See you Saturday Tom. Good Luck!


Larry


----------



## GOLDFISH (Mar 10, 2006)

Buckeye Tom is this the same Tommy Wyatt that runs some demo derbies?


----------



## Dougerus (May 26, 2004)

Do you have any more info on the Belpre tournament? Where do you sign up what does it cost and how long does it run?


----------



## rustyhook36 (Dec 20, 2005)

Hey Tom Maybe You Should Use A Fishing Pole More To Pre-fish Instead Of A Computer Mouse!! I Always Catch Big Fish With A Pole. Never Had Much Luck With A Computer Mouse. But I See You Trying A Lot!!!!!!!!!!! Hope This Helps. Lol. See You Sat. Good Luck.


----------



## BuckeyeTom (Apr 6, 2004)

So why is it you are clicking your mouse and reading this then Rusty? Any help I can get! Halfway through the season and sitting 2nd in the points. I would like to win the "anglers of the year".

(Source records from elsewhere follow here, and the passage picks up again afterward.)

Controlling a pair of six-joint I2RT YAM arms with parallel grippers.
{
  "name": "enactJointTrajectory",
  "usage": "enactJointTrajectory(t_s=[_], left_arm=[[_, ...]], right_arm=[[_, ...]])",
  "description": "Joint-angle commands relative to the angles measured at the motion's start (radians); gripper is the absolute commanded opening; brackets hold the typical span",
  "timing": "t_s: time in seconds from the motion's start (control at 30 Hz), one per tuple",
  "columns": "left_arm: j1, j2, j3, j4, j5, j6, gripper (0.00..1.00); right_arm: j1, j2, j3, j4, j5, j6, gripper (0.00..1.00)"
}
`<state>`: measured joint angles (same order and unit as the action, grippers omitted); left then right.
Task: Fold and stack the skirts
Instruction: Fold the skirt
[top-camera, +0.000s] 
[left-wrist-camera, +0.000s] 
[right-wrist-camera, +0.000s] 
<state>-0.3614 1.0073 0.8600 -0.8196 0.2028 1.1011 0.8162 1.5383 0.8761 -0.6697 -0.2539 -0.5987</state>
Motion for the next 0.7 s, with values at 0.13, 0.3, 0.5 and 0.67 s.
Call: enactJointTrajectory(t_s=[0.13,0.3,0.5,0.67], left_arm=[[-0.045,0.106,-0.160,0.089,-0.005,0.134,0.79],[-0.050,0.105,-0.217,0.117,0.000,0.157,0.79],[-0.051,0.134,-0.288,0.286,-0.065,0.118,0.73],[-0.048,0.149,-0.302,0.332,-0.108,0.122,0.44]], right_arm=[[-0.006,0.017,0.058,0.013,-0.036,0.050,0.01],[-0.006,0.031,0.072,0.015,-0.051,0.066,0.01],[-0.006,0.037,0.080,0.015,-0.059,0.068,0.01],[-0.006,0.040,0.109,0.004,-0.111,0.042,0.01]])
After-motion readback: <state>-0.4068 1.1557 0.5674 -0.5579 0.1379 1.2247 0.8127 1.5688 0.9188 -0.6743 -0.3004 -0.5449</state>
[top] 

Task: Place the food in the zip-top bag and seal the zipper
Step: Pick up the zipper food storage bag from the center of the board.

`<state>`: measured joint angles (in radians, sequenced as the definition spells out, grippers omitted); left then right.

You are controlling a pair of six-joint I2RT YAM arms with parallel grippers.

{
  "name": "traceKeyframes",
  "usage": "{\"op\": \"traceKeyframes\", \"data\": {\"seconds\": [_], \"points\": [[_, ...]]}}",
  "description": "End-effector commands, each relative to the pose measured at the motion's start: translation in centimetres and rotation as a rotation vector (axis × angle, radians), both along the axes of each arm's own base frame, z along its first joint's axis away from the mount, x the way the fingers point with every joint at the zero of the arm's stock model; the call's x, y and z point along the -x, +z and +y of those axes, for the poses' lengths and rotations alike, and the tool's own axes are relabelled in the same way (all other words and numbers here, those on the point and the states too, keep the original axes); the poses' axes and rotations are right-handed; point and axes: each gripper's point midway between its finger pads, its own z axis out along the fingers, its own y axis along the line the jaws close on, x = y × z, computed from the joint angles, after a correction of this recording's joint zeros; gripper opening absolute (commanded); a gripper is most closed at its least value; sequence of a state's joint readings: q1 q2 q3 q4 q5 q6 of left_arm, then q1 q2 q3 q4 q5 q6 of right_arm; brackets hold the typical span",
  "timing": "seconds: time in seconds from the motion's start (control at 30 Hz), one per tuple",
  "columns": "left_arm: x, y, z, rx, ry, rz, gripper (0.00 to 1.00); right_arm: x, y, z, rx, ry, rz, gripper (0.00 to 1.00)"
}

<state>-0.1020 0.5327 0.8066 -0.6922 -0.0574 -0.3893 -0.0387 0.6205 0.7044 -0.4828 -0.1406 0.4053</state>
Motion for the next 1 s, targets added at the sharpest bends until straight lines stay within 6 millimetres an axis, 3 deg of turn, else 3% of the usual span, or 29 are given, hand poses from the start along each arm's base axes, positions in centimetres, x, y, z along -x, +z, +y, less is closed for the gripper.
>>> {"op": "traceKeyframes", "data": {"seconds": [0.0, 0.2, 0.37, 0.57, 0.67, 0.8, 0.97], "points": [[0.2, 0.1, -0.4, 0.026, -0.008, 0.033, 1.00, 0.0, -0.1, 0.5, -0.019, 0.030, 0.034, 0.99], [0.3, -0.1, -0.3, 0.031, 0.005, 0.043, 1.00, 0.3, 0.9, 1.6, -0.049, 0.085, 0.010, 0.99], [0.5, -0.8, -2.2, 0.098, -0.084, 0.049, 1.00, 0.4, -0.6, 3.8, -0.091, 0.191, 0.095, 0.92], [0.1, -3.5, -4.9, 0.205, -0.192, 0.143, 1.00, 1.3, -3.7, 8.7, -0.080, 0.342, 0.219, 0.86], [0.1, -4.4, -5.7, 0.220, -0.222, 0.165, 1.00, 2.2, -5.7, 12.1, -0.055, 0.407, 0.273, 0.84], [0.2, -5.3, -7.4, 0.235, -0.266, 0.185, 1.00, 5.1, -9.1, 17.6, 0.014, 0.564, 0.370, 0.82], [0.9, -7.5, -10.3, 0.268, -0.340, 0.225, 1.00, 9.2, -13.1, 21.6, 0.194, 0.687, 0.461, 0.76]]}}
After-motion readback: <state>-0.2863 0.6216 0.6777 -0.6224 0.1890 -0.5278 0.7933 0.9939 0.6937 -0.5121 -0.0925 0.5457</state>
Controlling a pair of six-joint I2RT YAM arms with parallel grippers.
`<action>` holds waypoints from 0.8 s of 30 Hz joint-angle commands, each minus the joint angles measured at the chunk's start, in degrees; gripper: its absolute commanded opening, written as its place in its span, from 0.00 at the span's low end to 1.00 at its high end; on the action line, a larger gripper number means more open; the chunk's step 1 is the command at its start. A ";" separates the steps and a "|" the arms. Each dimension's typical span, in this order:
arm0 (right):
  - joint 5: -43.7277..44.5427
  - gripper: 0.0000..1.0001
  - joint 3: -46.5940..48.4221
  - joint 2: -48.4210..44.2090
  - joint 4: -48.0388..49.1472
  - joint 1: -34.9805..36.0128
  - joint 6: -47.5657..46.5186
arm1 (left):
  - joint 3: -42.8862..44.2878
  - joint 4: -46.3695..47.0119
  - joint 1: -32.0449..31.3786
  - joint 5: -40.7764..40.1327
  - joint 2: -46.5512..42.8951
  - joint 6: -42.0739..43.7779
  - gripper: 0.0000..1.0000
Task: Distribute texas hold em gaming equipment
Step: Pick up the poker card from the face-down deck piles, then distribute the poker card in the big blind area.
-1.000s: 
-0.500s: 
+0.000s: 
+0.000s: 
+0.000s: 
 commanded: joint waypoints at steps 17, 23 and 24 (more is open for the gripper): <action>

Dougerus/ Club Tournament...you have to be a member to fish it. We'll be launching out of Belpre, 7pm - 2am.

Goldfish/ Probably not the same guy.


----------



## jwfish (Jan 28, 2005)

I have been catfishing that area for 10 years send me a pm I have a few good spot close to where your fishing.I be out there friday night to do some catfishing,I be in a 18 foot tan fisher with rodholders all over it.


----------



## BuckeyeTom (Apr 6, 2004)

The winners were Randy McWilliams and Rick Morris with 48.2 lbs.

Rick had the bigcat. It was a 23.2 lbs. flathead.

25 teams, 87 catfish weighed for a total weight of 416.8 lbs., 4.79 avg.

Good fishing everyone!


----------



## kingjohn (Apr 23, 2004)

doin the jig on the big boat!!!!!!!!!!!!!!

just kiddin hell I cant weight 150 wet! give me a PM and I'll let you in on a few secrets for the Ohio River!!!!!!

John


----------